**SOURCE DATA**
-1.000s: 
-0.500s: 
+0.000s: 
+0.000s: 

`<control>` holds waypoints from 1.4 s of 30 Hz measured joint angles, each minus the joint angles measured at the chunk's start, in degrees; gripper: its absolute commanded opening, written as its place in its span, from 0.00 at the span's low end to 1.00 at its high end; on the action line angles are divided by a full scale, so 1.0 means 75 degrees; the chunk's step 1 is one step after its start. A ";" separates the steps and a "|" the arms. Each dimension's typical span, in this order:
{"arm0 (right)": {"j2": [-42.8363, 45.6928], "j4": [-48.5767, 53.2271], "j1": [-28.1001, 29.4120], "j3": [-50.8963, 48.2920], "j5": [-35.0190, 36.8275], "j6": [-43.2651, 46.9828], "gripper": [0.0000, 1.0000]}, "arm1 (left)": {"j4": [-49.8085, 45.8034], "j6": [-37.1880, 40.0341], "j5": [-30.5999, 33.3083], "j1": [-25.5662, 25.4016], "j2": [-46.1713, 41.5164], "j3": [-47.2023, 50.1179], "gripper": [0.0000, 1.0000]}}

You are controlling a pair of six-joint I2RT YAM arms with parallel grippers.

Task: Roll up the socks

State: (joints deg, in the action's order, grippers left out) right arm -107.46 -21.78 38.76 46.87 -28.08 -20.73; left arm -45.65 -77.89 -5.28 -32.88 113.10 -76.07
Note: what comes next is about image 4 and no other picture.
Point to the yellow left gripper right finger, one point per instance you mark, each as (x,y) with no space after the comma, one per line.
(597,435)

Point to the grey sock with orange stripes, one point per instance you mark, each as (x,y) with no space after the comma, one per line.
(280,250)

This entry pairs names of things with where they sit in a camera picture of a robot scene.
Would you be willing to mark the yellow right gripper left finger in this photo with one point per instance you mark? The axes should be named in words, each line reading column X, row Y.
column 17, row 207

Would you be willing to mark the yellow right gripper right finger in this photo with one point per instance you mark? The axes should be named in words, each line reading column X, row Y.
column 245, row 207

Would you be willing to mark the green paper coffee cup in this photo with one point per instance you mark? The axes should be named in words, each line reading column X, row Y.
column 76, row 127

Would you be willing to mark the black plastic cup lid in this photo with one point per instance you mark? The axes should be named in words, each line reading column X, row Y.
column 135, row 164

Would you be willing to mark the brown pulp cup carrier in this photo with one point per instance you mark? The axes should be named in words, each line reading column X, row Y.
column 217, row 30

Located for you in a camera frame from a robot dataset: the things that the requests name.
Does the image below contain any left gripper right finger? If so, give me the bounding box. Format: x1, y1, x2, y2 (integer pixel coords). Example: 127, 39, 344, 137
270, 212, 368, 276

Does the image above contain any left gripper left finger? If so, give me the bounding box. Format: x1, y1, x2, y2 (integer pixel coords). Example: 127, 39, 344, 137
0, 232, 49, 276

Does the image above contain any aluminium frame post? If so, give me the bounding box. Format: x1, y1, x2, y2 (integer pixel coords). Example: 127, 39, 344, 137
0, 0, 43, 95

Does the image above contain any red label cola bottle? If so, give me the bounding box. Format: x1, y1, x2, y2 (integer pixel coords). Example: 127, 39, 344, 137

**PROBLEM STATEMENT**
Reproduce the entries above exactly, but only the lines between the line holding "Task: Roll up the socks" and the line holding "Located for you", inclusive.

**RESPONSE FOR THIS EXERCISE**
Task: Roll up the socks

State: (joints deg, in the action's order, grippers left out) right arm -107.46 -21.78 38.76 46.87 -28.08 -20.73; left arm -45.65 -77.89 -5.28 -32.88 113.10 -76.07
Note: what comes next is about image 4 and no other picture.
Point to the yellow left gripper right finger, one point per instance you mark, each as (x,y) with no space after the comma, one per line.
(597,435)

Point to the grey sock with orange stripes, one point per instance you mark, each as (x,y) with no space after the comma, one per line.
(280,250)

This entry pairs names of things with where they sit in a camera picture of a robot scene.
Would you be willing to mark the yellow right gripper left finger in this photo with one point per instance you mark? The axes should be named in words, each line reading column X, row Y.
column 17, row 207

Would you be willing to mark the yellow right gripper right finger in this photo with one point per instance you mark? The axes should be named in words, each line reading column X, row Y.
column 245, row 207

Would you be willing to mark the green paper coffee cup in this photo with one point per instance you mark? The axes should be named in words, each line reading column X, row Y.
column 76, row 127

Would you be willing to mark the black plastic cup lid in this photo with one point per instance you mark? The axes should be named in words, each line reading column X, row Y.
column 135, row 164

Would you be willing to mark the brown pulp cup carrier in this photo with one point per instance you mark? The axes should be named in words, each line reading column X, row Y.
column 217, row 30

Located for you in a camera frame from a robot dataset: the things that the requests name.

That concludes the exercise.